Task statement :: Write only the count of lines that hold the word "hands" in the listing.

Data below ::
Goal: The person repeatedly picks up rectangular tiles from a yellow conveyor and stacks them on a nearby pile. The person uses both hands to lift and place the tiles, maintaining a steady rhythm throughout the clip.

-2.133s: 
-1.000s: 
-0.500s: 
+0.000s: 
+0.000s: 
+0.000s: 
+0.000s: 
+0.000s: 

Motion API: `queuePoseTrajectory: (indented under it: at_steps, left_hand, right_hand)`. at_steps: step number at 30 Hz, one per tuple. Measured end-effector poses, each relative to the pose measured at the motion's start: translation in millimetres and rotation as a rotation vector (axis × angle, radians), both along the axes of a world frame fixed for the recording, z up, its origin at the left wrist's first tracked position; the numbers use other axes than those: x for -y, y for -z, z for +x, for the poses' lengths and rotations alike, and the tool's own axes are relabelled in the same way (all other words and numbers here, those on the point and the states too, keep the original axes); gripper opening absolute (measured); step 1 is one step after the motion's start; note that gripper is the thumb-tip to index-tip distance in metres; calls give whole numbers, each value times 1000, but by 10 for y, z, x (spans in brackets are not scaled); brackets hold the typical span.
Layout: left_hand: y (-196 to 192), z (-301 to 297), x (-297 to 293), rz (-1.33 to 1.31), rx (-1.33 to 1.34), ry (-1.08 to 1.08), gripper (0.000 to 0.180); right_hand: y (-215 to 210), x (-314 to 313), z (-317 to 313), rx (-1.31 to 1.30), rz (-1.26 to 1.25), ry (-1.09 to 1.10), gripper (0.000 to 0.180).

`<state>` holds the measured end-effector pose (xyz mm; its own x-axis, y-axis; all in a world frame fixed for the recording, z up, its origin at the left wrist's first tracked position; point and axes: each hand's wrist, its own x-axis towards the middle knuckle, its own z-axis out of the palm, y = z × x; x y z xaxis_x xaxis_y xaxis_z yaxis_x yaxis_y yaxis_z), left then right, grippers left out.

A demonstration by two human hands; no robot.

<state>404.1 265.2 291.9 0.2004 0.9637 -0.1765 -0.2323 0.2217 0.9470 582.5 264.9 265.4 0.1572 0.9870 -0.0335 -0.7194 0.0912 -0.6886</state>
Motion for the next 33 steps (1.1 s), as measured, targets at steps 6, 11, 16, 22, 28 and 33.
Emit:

Result for this exercise :: 2